**What the exercise asks**. What lines below contain the string "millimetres"? List them all.

(Saved entries)
• • • • •

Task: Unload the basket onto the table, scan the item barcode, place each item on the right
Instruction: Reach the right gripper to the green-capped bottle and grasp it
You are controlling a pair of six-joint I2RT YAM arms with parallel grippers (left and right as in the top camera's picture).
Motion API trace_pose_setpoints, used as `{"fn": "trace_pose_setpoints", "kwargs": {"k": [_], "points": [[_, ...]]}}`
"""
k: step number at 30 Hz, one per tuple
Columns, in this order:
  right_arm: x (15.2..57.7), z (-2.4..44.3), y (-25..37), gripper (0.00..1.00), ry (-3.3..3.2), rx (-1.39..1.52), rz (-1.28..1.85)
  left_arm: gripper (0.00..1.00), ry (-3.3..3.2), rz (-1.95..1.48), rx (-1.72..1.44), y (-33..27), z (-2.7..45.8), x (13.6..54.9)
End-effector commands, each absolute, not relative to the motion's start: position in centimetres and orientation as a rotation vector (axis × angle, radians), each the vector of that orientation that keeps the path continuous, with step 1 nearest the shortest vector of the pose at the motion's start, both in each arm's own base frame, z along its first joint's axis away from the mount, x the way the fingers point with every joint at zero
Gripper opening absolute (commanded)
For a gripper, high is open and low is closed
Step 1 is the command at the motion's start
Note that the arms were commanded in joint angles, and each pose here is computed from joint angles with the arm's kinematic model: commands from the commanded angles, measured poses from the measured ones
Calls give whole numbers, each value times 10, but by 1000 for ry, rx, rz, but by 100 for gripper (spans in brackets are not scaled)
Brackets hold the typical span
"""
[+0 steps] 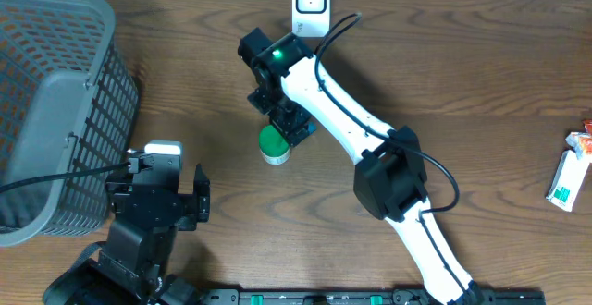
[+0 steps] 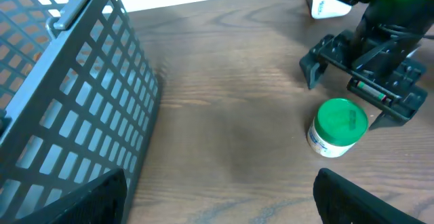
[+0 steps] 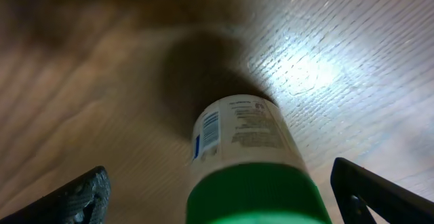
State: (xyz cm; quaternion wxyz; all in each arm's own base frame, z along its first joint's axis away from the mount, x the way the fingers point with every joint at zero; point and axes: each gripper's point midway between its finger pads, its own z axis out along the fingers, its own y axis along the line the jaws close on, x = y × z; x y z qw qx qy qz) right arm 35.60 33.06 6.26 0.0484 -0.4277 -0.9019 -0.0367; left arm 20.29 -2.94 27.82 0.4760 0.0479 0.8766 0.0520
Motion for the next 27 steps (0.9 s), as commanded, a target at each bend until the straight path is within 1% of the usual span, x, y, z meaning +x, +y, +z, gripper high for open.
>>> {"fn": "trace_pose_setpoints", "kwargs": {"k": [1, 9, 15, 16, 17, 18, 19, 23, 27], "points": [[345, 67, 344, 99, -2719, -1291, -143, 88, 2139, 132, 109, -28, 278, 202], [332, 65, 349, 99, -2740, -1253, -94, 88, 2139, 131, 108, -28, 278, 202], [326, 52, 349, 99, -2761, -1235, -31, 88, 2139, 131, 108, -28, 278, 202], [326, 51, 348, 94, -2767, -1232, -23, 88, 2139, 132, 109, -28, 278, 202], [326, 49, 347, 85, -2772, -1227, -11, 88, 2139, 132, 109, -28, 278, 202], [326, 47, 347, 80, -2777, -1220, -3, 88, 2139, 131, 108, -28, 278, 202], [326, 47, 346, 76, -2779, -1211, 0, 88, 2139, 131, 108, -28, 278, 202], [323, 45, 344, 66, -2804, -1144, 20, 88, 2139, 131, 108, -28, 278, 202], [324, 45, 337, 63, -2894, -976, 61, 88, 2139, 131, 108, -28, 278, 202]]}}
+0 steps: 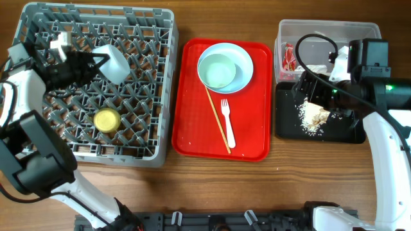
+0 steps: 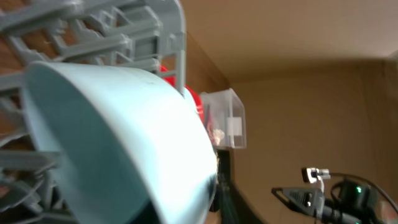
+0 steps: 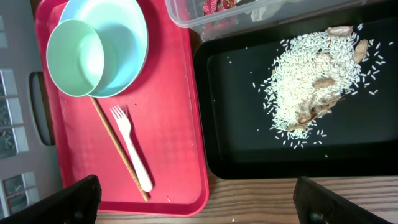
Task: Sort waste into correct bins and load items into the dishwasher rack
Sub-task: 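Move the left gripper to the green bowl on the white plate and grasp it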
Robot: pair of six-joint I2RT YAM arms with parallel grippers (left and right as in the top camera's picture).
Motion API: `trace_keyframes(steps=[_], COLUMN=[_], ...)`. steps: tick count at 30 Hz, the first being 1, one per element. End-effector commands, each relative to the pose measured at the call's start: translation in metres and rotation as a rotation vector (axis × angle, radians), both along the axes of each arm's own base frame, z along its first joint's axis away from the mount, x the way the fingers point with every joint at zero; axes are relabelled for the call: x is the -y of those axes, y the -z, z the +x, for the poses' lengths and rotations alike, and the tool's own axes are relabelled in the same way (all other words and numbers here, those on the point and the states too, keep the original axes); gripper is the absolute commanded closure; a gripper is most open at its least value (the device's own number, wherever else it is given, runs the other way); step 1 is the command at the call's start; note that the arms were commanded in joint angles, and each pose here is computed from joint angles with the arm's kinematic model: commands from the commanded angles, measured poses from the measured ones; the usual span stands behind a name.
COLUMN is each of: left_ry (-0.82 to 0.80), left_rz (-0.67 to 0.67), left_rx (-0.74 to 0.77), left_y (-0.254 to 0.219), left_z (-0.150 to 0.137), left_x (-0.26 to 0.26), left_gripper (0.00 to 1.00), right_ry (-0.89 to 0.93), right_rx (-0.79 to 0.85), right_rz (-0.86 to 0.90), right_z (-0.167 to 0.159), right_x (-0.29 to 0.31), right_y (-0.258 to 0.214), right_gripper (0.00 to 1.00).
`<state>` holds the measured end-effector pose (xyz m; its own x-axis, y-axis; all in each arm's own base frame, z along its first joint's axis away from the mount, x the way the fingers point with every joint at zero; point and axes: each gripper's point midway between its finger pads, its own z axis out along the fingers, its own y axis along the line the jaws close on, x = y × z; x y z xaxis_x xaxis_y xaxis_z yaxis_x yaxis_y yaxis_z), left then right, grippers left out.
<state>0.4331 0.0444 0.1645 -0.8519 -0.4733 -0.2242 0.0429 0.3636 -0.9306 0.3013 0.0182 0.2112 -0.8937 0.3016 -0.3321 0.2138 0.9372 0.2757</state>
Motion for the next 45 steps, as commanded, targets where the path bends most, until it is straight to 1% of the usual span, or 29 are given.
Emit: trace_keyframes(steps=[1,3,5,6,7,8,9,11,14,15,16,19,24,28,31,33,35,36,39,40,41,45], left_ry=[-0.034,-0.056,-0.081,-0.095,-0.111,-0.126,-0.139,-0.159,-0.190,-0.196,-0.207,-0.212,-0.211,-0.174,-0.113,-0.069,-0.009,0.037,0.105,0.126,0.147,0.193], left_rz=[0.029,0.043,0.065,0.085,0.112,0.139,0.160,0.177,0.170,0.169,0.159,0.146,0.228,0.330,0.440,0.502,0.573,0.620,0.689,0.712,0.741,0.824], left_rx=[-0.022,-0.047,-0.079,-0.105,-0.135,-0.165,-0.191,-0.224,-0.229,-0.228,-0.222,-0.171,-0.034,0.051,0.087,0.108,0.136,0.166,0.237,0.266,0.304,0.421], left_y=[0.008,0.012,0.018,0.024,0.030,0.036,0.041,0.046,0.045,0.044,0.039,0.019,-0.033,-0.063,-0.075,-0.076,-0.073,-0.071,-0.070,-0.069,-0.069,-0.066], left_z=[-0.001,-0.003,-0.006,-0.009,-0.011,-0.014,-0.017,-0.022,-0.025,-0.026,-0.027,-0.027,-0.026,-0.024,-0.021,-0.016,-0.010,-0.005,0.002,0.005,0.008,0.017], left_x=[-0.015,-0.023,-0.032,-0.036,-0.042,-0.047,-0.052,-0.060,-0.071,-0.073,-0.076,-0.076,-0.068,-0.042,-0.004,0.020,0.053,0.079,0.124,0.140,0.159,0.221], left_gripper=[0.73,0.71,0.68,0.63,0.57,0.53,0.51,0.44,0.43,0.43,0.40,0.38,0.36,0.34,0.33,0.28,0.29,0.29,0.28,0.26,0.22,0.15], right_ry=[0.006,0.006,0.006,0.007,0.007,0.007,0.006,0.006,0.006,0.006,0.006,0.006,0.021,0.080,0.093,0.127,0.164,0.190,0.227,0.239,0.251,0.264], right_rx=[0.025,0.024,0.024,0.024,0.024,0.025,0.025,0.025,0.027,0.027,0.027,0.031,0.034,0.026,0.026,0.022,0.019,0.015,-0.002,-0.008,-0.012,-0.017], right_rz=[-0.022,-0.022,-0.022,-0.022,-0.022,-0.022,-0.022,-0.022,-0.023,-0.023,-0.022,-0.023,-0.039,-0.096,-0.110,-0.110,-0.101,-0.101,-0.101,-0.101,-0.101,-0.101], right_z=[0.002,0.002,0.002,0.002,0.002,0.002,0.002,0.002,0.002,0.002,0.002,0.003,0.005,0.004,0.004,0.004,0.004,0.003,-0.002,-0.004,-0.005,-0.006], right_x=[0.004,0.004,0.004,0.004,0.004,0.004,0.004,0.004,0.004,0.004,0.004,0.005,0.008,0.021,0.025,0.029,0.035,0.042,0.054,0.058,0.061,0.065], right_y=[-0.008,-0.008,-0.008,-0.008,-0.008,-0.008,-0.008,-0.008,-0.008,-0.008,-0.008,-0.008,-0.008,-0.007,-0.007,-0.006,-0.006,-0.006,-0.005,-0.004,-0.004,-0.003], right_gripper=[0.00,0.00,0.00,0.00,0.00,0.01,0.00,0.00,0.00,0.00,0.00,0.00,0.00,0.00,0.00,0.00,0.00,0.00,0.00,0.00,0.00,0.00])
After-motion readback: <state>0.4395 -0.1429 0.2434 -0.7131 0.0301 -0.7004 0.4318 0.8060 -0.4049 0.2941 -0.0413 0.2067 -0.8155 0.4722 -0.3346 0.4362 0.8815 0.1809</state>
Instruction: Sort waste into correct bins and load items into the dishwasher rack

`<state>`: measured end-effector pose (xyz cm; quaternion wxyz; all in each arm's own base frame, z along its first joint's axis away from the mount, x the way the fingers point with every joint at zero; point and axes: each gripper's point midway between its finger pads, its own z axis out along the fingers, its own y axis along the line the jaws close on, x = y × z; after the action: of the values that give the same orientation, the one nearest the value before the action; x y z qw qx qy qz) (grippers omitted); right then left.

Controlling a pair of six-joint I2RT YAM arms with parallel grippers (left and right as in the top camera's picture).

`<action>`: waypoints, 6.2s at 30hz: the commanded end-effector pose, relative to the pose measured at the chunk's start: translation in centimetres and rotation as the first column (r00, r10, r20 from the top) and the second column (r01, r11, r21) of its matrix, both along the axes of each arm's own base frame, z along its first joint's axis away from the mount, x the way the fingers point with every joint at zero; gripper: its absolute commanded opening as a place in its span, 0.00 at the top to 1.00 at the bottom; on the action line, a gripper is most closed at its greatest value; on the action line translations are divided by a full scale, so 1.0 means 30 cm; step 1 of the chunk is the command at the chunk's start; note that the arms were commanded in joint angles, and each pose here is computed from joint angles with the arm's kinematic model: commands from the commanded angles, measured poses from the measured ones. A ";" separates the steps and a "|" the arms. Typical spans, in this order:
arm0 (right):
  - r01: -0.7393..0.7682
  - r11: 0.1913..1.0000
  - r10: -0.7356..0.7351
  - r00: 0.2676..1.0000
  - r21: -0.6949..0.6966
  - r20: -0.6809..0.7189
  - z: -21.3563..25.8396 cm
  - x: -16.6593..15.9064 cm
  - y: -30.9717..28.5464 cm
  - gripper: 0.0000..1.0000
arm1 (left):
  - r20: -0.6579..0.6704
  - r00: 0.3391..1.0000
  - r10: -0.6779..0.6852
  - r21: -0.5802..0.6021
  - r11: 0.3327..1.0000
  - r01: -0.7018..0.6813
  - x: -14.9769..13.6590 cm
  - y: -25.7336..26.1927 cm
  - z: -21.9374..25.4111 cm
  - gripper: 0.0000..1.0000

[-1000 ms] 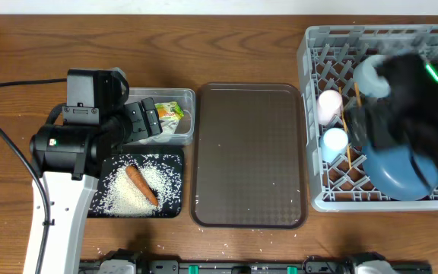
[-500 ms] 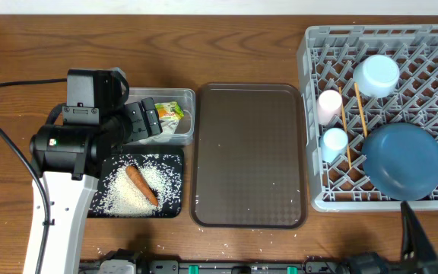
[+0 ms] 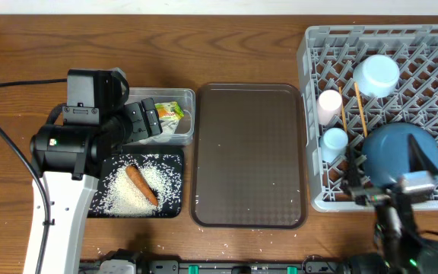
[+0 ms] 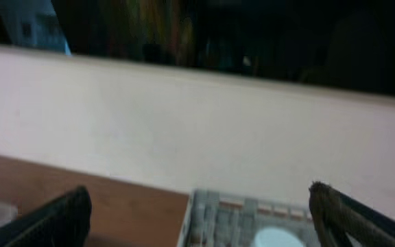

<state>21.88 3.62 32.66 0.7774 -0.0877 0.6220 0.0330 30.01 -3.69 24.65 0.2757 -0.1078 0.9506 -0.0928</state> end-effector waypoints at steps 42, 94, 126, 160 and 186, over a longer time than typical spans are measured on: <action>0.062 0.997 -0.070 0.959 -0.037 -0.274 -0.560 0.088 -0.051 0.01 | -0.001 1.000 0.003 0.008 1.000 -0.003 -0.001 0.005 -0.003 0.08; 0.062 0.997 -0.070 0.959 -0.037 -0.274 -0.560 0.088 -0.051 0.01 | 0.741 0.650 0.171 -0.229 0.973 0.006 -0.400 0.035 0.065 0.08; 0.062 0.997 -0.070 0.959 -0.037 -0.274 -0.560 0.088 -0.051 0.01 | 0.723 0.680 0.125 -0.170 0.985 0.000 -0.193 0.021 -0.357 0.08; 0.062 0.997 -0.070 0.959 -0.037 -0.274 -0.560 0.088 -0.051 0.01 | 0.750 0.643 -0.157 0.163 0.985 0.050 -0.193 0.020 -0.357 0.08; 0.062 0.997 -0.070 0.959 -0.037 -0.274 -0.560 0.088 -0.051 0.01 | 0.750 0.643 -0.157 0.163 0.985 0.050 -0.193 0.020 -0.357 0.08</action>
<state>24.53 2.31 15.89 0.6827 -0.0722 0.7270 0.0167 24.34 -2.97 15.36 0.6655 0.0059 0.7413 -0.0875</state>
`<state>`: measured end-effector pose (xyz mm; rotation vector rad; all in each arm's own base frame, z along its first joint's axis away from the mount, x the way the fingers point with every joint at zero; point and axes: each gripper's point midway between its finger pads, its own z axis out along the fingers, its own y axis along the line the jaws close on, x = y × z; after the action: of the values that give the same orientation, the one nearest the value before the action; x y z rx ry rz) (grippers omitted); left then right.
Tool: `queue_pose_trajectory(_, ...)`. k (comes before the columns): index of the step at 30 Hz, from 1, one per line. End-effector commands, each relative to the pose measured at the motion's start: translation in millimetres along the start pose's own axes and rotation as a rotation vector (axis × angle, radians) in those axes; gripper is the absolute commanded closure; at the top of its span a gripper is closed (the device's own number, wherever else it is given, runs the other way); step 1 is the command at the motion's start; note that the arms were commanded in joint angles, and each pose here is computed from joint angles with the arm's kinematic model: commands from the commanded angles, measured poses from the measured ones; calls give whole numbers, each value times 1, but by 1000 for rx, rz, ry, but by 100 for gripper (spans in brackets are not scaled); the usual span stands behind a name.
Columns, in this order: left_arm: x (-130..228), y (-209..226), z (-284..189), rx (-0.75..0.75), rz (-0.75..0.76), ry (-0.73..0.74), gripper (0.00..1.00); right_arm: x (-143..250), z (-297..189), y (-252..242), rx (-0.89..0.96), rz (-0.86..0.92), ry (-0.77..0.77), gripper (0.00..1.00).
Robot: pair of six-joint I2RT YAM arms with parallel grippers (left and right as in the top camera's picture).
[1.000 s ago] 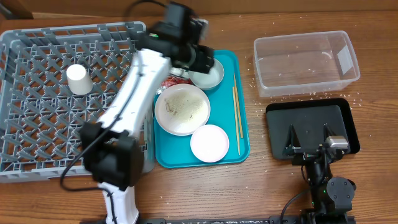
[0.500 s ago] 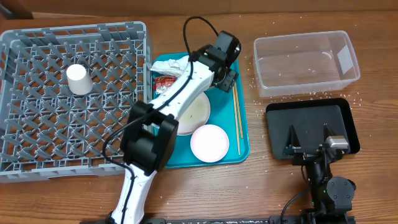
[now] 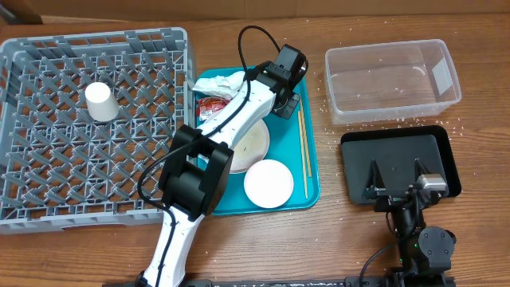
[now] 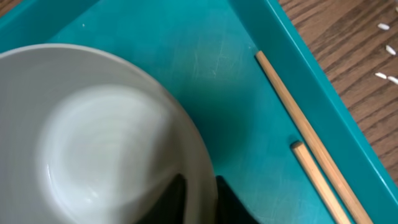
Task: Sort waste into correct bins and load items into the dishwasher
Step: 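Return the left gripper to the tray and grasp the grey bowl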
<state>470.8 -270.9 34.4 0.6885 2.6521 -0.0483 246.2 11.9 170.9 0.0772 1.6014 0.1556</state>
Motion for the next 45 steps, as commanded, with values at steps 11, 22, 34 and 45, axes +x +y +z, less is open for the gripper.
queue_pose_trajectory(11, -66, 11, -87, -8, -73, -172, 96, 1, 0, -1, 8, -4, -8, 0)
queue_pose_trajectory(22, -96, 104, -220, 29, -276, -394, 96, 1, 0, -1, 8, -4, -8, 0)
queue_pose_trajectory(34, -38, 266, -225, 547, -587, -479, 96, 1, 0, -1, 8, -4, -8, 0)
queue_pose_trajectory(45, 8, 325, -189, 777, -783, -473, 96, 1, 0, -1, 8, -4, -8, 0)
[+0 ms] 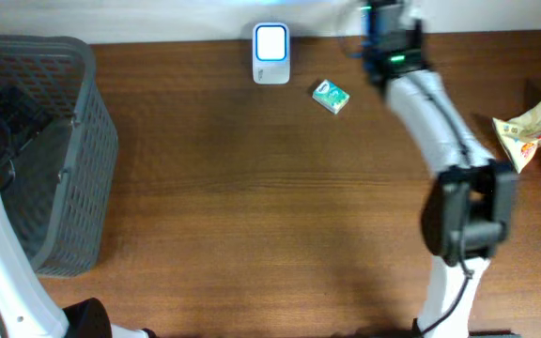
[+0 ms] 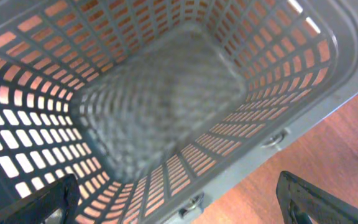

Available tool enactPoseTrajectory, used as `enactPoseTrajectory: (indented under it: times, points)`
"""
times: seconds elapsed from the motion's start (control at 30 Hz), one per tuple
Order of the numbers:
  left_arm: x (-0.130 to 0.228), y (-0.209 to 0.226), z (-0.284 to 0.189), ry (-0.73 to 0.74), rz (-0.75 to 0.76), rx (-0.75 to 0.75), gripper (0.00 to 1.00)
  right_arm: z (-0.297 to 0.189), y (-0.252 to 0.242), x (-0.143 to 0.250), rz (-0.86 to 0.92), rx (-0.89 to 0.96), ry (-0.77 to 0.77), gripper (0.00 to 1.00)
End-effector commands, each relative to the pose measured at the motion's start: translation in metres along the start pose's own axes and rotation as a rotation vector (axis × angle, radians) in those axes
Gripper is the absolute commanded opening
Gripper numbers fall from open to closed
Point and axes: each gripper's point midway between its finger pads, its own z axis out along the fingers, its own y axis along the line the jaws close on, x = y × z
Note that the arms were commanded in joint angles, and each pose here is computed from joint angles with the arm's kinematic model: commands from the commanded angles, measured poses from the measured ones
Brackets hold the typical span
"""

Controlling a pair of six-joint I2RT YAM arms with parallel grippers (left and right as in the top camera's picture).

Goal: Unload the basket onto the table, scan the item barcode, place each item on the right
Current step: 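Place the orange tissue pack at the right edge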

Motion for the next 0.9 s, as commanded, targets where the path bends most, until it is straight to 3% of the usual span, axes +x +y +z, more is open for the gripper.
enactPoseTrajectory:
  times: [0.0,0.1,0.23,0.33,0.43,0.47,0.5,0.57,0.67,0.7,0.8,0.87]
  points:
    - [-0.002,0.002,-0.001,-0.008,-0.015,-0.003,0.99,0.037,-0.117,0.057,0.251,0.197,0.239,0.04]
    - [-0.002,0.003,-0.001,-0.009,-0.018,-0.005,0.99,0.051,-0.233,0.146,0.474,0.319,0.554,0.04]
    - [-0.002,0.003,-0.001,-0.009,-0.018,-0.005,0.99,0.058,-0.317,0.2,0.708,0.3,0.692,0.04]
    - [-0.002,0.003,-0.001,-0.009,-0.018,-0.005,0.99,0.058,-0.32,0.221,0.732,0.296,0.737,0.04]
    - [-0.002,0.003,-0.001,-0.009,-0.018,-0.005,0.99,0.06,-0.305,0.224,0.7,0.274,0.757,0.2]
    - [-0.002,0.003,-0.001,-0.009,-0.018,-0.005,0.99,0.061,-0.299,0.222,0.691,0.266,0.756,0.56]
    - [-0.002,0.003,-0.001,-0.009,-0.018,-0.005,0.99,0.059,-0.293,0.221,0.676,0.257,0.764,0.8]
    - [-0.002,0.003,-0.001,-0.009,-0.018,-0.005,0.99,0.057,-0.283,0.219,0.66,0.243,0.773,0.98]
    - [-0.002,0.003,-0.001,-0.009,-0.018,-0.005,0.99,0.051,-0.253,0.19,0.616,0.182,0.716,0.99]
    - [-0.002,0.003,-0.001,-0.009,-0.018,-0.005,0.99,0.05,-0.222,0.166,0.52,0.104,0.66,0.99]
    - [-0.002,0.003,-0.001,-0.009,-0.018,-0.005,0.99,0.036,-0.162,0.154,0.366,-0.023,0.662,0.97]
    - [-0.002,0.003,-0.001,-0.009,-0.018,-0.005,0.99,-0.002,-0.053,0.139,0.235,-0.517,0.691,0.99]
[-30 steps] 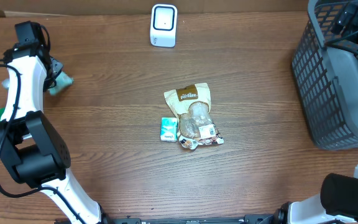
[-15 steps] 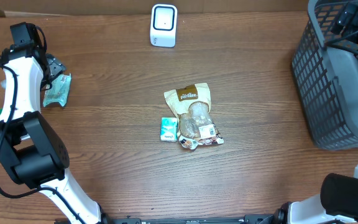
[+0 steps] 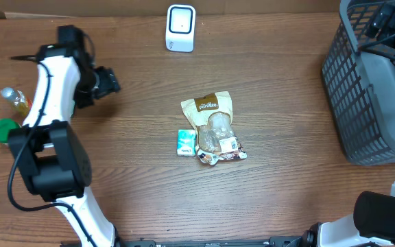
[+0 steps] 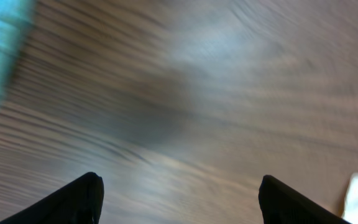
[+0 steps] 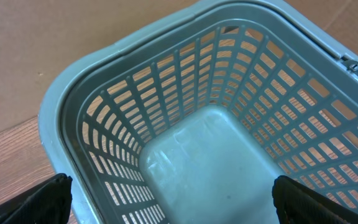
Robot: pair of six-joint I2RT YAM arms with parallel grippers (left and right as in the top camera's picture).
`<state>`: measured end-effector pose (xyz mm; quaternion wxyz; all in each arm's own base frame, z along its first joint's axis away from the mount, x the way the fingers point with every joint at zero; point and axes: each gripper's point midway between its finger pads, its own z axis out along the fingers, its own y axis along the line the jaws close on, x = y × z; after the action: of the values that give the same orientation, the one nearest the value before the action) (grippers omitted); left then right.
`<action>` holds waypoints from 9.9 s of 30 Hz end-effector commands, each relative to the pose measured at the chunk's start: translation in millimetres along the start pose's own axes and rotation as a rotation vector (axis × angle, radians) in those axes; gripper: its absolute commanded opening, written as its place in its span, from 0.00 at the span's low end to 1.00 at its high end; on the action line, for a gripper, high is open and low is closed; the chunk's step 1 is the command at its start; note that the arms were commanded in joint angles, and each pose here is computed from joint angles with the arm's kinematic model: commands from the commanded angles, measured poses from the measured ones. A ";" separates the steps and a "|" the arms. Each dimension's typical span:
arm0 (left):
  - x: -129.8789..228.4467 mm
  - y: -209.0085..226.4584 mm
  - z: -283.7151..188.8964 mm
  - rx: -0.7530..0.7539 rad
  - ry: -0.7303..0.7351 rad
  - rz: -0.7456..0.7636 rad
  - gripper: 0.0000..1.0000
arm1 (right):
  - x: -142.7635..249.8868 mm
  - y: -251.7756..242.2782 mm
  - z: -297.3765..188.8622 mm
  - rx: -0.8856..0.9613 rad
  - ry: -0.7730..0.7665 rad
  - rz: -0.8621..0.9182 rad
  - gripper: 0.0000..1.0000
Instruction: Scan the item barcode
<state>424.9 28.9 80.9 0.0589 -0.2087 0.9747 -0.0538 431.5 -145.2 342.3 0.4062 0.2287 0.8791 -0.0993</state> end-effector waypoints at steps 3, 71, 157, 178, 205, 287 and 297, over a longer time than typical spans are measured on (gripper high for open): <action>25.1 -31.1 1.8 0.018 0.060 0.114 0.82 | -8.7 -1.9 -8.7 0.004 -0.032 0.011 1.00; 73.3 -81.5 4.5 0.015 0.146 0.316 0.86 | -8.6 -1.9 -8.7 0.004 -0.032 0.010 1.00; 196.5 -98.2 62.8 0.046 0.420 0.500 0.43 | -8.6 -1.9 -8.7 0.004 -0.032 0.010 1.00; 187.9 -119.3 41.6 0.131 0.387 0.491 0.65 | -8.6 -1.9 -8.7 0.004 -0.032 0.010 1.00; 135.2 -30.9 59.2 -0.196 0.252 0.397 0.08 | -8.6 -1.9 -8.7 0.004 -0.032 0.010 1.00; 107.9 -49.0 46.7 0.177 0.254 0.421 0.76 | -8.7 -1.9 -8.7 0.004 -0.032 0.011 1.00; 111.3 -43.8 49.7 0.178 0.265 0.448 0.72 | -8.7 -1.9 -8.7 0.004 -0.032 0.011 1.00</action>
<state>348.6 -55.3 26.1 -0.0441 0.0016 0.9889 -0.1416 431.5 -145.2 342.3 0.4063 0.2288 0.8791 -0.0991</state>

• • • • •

**Your solution**.
Tool: `queue_pose_trajectory(_, ...)`. k (comes before the columns): index of the step at 30 Hz, from 1, one per line. End-effector commands, each relative to the pose measured at the motion's start: translation in millimetres along the start pose's own axes and rotation as a rotation vector (axis × angle, radians) in those axes; gripper is the absolute commanded closure; at the top of its span a gripper is closed (the device's own number, wherever else it is given, runs the other way); step 1 is the command at the motion's start; note that the arms were commanded in joint angles, and each pose here is computed from joint angles with the arm's kinematic model: commands from the commanded angles, measured poses from the measured ones; calls give whole numbers, each value times 1, but by 1000 for rx, rz, ry, but by 100 for gripper (spans in brackets are not scaled); the usual span stands behind a name.
`<action>` holds waypoints from 9.9 s of 30 Hz end-effector commands, each relative to the pose measured at the chunk's start: translation in millimetres along the start pose's own axes and rotation as a rotation vector (axis × angle, radians) in those axes; gripper: its absolute commanded opening, written as its place in its span, from 0.00 at the span's low end to 1.00 at its high end; on the action line, for a gripper, high is open and low is closed; the chunk's step 1 is the command at its start; note that the arms were commanded in joint angles, and each pose here is computed from joint angles with the arm's kinematic model: commands from the commanded angles, measured poses from the measured ones. A ";" separates the steps and a "|" the arms. Each dimension's typical span:

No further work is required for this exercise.